| HN Mirror

Y	Hacker News new \| ask \| show \| jobs

by saltymimir 1375 days ago

I maintain something similar today, and I'm guessing that the OP uses some combination of the following libraries too (?):

- Readability (https://github.com/mozilla/readability) to strip down the page's HTML to a bare minimum.

- Turndown.js (https://github.com/mixmark-io/turndown) to convert the plain HTML to a markdown format with the GFM plugins enabled.

- Puppeteer (https://github.com/puppeteer/puppeteer) to download the page.

It costs me only several cents to parse an entire page, and I think OP can make some money out of this if they get the pricing right.

Also, some unsolicited feedbacks on the API:

- An option to enable/disable javascript would be great, since not all pages actually need to have it enabled to be parsable.

- You can probably tweak the header of the headless browser to bypass the paywalls of some sites. Some are as simple as setting the useragent to a crawler bot (like `googlebot`).

- Maybe an option to fill in the front matter (https://jekyllrb.com/docs/front-matter/) with a metadata given in the payload?

2 comments

masukomi 1375 days ago

Can you expand on this statement "It costs me only several cents to parse an entire page"? That sounds like quite a lot to me. We're talking _maybe_ a few seconds of compute time (if things are really slow) + a trivial amount of bandwidth.

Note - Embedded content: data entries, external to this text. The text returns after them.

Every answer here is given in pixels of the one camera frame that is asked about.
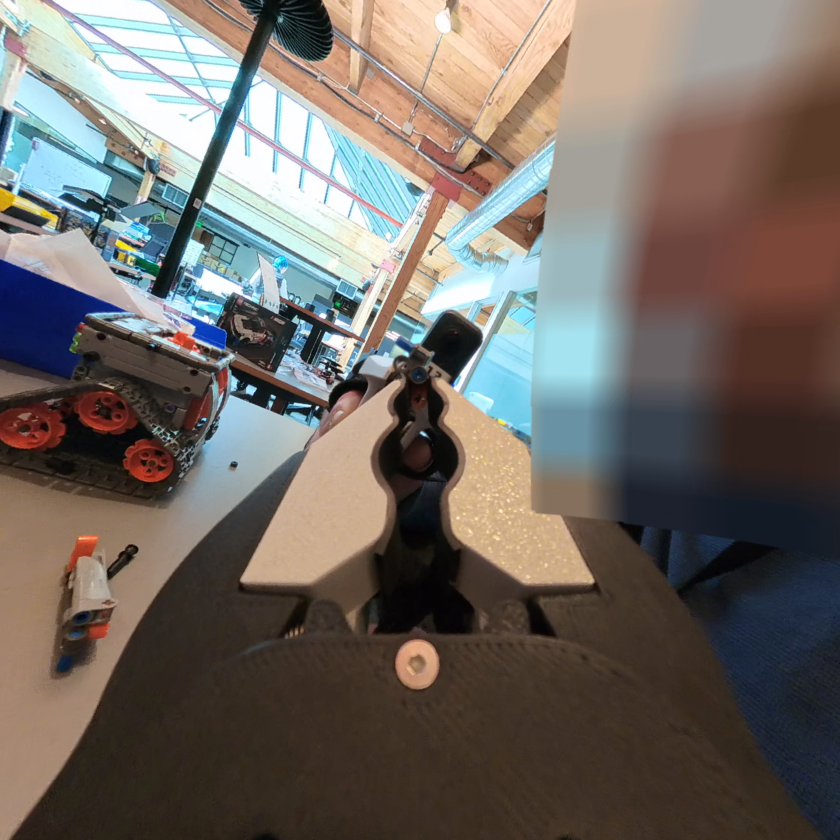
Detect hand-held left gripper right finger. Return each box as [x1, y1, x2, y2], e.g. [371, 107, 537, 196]
[433, 379, 596, 611]

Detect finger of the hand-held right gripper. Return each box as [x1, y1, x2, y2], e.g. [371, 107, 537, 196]
[399, 406, 431, 454]
[359, 353, 403, 396]

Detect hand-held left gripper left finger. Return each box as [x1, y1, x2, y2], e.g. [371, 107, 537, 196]
[238, 379, 403, 626]

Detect orange grey connector assembly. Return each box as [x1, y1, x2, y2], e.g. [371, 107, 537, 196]
[394, 340, 437, 421]

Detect person's right hand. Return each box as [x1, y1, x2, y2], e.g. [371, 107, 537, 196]
[305, 402, 434, 487]

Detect dark wooden table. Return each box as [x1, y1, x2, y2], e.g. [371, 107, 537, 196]
[230, 298, 366, 416]

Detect black car model box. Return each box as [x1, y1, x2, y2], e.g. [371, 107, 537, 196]
[216, 293, 298, 372]

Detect grey device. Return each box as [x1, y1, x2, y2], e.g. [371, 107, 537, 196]
[0, 311, 235, 501]

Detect grey panel assembly orange ends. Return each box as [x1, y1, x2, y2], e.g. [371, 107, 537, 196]
[55, 534, 121, 675]

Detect person's blue sweater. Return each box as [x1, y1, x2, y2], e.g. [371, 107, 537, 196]
[640, 525, 840, 840]

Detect black pole finned round head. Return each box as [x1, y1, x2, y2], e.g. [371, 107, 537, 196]
[150, 0, 335, 300]

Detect white crumpled paper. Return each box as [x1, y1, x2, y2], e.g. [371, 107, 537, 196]
[0, 230, 176, 324]

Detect blue storage bin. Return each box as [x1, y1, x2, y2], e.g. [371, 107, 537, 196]
[0, 258, 228, 381]

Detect silver ventilation duct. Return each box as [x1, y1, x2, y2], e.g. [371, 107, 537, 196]
[445, 136, 557, 274]

Are you dividing the monthly hosting costs for a server by total seconds spent actually running this tool? I'm thinking if you did this with an AWS lambda it'd be free (maybe bandwidth cost, but again, trivial) unless you had way, _way_ more use than a single person could reasonably generate. Also, free if you used any of the free hosting services and were just doing it for a small number of users.

link

franciscop 1375 days ago

OP here, I've added server timing headers to https://content-parser.com/, the total fetch+parse is taking me around 0.6-1.2s. The local parsing as a separated step is sync, so I expected it to be negligible but it actually takes a good chunk, often 500-700ms! A lot more than I thought/expected here, I haven't seen any backend error yet but at some point might have to move this to a different thread or similar.

link

franciscop 1375 days ago

Thanks for the feedback! So far I plan on making this a stepping stone for a fully integrated HN reader, where you can read the whole thing in-page, and for those pages that cannot be parsed (paywalls etc) to just redirect to the original. I prefer not to circumvent any barriers nor hide the user agent for that, and in my situation instead just redirect to the original.

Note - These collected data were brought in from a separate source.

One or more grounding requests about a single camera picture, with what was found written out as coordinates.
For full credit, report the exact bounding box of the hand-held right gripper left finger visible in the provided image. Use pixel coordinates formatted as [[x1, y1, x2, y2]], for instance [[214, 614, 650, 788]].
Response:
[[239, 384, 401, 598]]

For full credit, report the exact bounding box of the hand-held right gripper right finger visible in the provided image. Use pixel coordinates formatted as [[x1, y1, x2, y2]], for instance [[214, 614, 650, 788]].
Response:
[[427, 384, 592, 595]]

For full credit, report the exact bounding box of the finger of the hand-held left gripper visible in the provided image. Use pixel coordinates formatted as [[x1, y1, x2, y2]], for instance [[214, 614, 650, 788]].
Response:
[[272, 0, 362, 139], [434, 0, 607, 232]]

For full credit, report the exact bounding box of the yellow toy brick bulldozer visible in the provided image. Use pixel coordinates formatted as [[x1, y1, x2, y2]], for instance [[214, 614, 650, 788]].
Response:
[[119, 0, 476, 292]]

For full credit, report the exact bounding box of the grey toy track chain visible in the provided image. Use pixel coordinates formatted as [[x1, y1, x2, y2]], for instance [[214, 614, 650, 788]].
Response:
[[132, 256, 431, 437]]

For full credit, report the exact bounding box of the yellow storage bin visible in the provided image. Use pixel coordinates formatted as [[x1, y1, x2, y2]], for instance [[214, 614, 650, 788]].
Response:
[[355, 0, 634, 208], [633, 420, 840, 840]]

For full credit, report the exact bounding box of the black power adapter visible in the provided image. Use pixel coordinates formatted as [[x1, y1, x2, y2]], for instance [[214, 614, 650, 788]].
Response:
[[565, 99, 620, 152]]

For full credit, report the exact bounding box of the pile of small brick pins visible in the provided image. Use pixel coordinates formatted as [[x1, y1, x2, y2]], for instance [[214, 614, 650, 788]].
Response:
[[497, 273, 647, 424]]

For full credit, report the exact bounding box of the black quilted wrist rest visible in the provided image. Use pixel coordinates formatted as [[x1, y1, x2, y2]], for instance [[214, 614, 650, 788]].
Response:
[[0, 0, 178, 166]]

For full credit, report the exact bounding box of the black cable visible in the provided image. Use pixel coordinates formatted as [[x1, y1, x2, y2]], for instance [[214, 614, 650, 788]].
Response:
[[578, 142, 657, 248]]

I should also find a better html-to-markdown parser, thanks for the recommendation there! From the "example", yes you guessed "readability" perfectly. And for downloading the page just fetch() + jsdom.

Suggestions:

- [JS]: I use fetch+jsdom, so no JS parsed at all! I've found most content-heavy websites (a.k.a. articles, blog posts, etc) are server-side-rendered, haven't searched too many but so far no issue without JS. Might move to puppeteer at some point for either failed parses with jsdom or for a domain whitelist if I keep one at some point.

- [header]: Already mentioned

- [Front matter]: Right now I'm actually returning two custom headers, `title` and `url`, might add more in the future. I did consider front-matter, but I want to keep the body as "raw" as possible.

- Edit: what I'm considering next is an endpoint to download articles with basic HTML style, or as pdf/epub.

link

neodymiumphish 1375 days ago

Could you automate browsing to an archive link instead when a link runs to a common paywalled site?

link